A ROCKING ROAD TO THE MOON
A Solo Exhibition By Tada Hengsapkul
Opening reception date : 17 May 2025, 5 PM Onwards
🗓 17 May – 13 July 2025
📍At HOP Photo Gallery, MMAD 2 Floor., at MunMun Srinakarin (Open for visiting every day. 11.00 am – 07.00 pm)
The hpargotohp reflects and teases the image of a strangely mundane appearance. Capturing happenings
that invite questioning within an almost monochrome scene, these images transform into photographs that
narrate the story of the friendship road. Like a postcard, a different face invites you to travel, experience
together, to exist and be outside - within- between this artificial image.
‘A ROCKING ROAD TO THE MOON,’ a solo exhibition by Tada Hengsapkul, presents an artificial image of inequality stemming from the deeply decaying administrative structure. The works are initiated by Hengsapkul’s personal experience during his journey back to his residence on the rough roads of Bangkok, Thailand. Encountering events that defy normalcy, Hengsapkul accumulates, reflects on, and connects to a set of memories he has repeatedly witnessed while traveling back and forth to his hometown on the Friendship Highway, Mittraphap Road, an expanded development from the capital to the northeastern region of Thailand – an important diplomatic gift that Thailand received from United State during the Cold War.

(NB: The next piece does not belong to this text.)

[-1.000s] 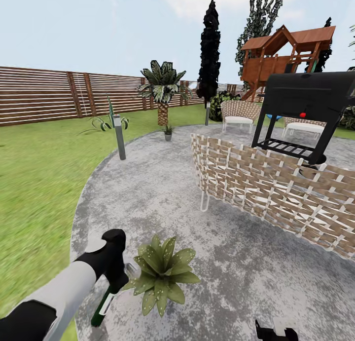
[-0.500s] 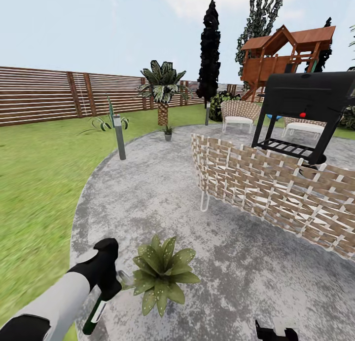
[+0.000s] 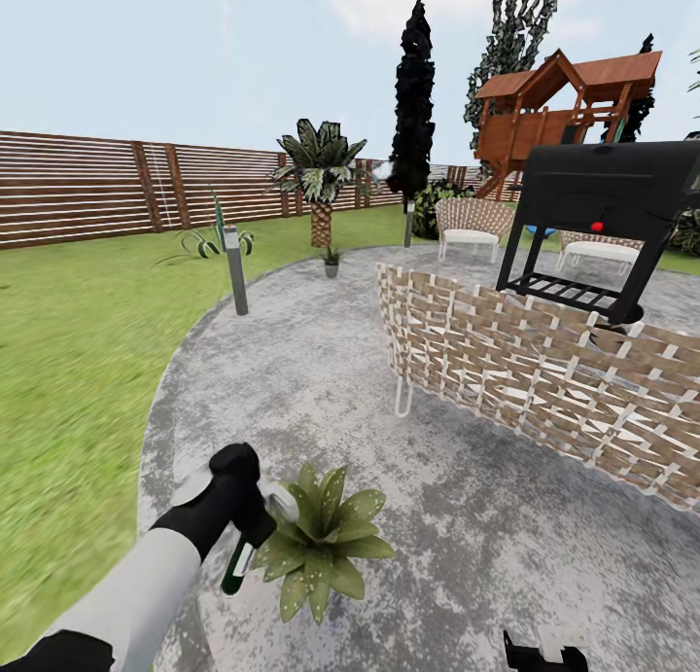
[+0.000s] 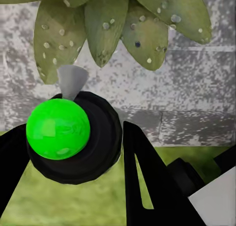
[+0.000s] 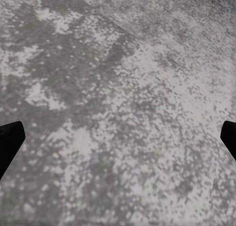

Tada parodies the road’s relationships’s to propaganda, which continues to be reproduced under the guise of expanding and distributing prosperity within the region. Through scenes fabricated from found objects, photographic installations, and a slit-scan video that merge into a single moving image, he forms a distorted landscape by freezing time in panoramas - scenes of the road that remain perpetually incomplete - emphasising the différance through the arrangement of torn up asphalt fragments collected from the roadside while heading to Khao Yai District, Nakhon Ratchasima. By simulating a road alongside ‘image-objects’, potholes are cast and merged with photographs of reflections of the magnificent architecture of public buildings, including government and private sector buildings in the capital. With a tone of irony and sarcastic humour, these objects become imitations or irrational movement.
Within this unity of a photographic phenomenon scene, which aims to communicate through a series of events that may seem ordinary, these reveal themselves as the hidden consequences of the relentless pursuit of profit, while simultaneously being driven by some impetus—perhaps emotional. Although it appears to be just an ordinary scene, it stimulates a silent, violent action in a puzzling way, as if this photograph of the scene were tied to a shared emotional moment and the memory of endless struggle.